Years before, I had been a good Methodist (who am I kidding, I was never a “good” Methodist) and that seemed like a logical place to start. So, the next Sunday, I showed up at the local Methodist church, slid into what Matt Cravey has referred to as “the scoundrel section” and prepared for…, I didn’t really know what. Like I said, it had been a long time since I had darkened a church door. Luckily, change occurs at a glacial pace in the UMC and things were pretty familiar; comfortable, even. One thing was different, however: the pastor was a woman. That wasn’t a big deal to me, though; I’ve never thought a person’s plumbing had much to do with their abilities. I still remember the sermon she preached that day: Love God, love your neighbor. Yep. The first sermon I heard in 25 years was the heart of the Gospel. I’d like to say I felt my heart strangely warmed, a la John Wesley, but it wasn’t. That doesn’t mean the sermon had no effect. While it might not have been warmed, my heart was certainly unsettled.

After the sermon, right before they passed the plate, I did something that changed the trajectory of my life: I filled out the visitor card and checked the box that asked if I’d like a call/visit from the pastor. A few days later, I got a phone call from Jenny and we chatted.
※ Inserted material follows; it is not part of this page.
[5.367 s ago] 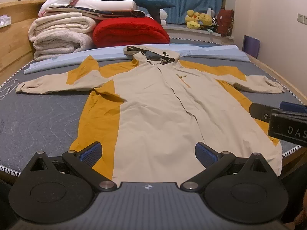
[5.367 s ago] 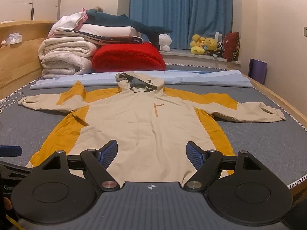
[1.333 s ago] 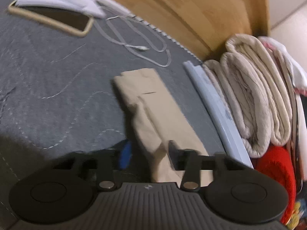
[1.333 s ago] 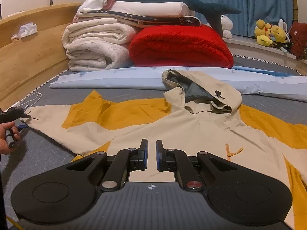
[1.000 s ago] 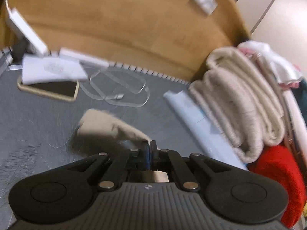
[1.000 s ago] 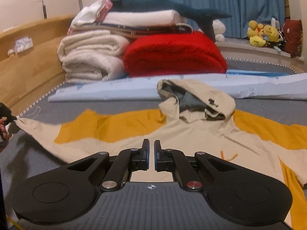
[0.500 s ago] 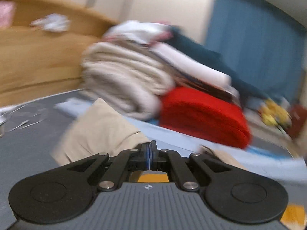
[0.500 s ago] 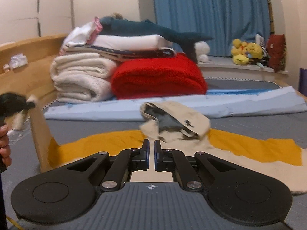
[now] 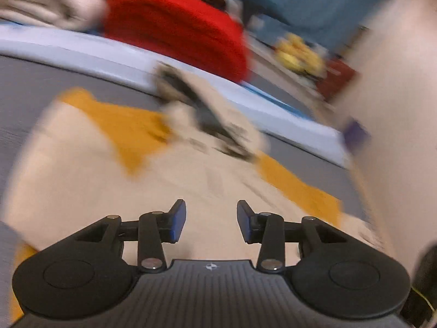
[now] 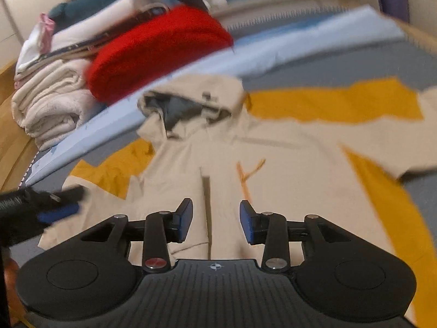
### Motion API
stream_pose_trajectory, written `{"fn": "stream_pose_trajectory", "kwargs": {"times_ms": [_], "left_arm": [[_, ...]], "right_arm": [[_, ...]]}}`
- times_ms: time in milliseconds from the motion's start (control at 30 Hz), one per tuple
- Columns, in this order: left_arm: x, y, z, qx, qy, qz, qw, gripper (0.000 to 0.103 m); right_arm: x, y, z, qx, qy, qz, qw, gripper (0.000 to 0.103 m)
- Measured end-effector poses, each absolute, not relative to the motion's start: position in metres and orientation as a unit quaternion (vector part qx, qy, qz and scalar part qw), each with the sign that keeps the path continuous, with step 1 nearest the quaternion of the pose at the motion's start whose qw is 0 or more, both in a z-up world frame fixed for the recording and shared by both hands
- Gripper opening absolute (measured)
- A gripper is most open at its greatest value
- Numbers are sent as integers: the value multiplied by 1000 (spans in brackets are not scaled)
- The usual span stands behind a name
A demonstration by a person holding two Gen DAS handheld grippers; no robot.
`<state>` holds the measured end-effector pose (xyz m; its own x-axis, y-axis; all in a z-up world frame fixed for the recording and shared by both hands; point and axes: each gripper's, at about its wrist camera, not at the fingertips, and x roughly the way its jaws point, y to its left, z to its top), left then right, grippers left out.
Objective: Fold large clothes
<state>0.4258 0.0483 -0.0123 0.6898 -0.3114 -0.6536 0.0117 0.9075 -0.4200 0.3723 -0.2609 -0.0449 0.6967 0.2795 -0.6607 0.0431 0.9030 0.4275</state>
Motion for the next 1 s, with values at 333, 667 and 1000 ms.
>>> {"fn": "stream_pose_trajectory", "kwargs": {"times_ms": [333, 667, 1000], "left_arm": [[456, 79, -28, -99, 417, 1, 903, 52], [450, 78, -34, -77, 430, -6, 899, 57], [450, 111, -26, -90, 414, 36, 905, 57]], "right_arm": [[401, -180, -85, 102, 450, 145, 875, 50], [373, -100, -108, -225, 404, 213, 861, 54], [386, -144, -58, -80, 336, 172, 922, 0]]}}
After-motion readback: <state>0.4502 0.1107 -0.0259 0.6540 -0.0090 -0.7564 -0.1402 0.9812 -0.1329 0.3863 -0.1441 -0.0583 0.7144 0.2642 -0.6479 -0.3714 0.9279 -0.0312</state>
I told her about my not-so-happy past experiences with religion and she told me about the UMC. Somewhere in there, she said something that struck a chord with me: that she never asked anyone to check their brain at the church door. That’s when I knew I was in the right place.

In the years that followed, Jenny became a friend, a confidante, a mentor and a counselor. She answered my questions and offered gentle correction whenever I needed it. She was a model of Christian grace and love. I only saw her get mad once and, even then, she was nicer than I am on my best day. It’s no stretch to say that I would not be standing here in front of you if not for her. Not that I’d be dead or anything. I just wouldn’t be standing up here talking to you folks like this.

I realize I’m not exactly thinking outside the box, picking a pastor for this and everything. But, I used to think that pastors who are actually pastoral were a rare commodity. In the past 10 years, it’s been my pleasure to know quite a few who are. And, Jenny Wilson was the first.